▶ Work to be completed:
Work out how many lines below contain "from", then write only that number.

▶ Task material:

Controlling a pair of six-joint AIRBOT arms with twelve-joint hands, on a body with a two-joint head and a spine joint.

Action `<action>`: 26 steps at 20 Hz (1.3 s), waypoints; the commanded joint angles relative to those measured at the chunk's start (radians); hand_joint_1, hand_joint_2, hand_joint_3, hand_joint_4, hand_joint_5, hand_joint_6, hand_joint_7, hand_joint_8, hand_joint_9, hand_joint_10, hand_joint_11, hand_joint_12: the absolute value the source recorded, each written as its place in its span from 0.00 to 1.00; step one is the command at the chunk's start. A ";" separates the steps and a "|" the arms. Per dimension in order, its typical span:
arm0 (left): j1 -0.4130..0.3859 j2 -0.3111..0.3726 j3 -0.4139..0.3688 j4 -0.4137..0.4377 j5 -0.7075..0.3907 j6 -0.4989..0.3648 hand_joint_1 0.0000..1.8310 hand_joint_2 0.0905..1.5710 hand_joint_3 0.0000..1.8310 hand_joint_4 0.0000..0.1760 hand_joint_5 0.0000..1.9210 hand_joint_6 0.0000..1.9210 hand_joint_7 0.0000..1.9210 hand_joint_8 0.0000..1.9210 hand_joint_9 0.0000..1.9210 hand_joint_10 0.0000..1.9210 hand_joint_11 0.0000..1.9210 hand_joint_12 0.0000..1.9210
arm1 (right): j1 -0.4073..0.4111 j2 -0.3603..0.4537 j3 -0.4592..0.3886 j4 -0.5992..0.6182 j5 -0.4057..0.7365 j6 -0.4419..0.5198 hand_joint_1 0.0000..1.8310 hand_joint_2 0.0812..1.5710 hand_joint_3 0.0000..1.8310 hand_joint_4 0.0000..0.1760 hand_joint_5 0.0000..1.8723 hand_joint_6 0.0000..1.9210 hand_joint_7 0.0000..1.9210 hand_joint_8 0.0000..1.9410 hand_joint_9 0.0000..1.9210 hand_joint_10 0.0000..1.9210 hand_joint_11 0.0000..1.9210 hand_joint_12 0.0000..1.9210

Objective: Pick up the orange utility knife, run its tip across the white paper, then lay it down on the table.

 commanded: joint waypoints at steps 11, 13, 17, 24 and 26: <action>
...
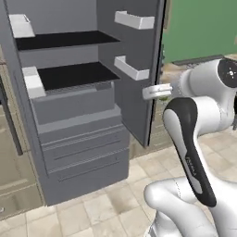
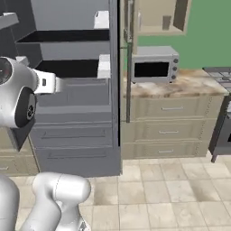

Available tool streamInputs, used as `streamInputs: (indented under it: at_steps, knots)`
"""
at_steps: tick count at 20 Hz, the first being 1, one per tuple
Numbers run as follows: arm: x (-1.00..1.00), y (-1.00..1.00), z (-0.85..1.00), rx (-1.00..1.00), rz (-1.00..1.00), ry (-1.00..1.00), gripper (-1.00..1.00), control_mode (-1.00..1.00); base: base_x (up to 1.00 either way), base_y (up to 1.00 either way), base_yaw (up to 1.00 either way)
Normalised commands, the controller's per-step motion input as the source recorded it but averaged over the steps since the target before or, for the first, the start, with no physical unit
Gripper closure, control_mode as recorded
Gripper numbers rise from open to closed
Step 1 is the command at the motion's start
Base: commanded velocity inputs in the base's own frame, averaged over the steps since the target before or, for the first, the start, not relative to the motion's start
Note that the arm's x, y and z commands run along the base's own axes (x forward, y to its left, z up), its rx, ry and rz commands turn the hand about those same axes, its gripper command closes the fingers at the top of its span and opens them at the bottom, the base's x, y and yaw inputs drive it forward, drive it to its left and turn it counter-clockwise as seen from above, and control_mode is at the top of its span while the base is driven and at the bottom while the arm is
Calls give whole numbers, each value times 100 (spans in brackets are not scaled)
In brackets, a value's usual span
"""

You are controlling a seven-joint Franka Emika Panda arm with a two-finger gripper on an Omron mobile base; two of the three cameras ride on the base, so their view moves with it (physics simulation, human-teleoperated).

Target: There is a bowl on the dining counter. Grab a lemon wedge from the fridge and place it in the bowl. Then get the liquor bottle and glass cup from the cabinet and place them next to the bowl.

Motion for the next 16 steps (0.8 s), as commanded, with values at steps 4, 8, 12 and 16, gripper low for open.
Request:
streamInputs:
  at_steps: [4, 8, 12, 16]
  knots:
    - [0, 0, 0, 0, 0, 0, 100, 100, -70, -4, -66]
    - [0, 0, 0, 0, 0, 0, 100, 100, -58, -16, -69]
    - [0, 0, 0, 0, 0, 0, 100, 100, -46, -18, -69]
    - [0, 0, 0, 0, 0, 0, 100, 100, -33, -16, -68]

▶ Exercise output:
4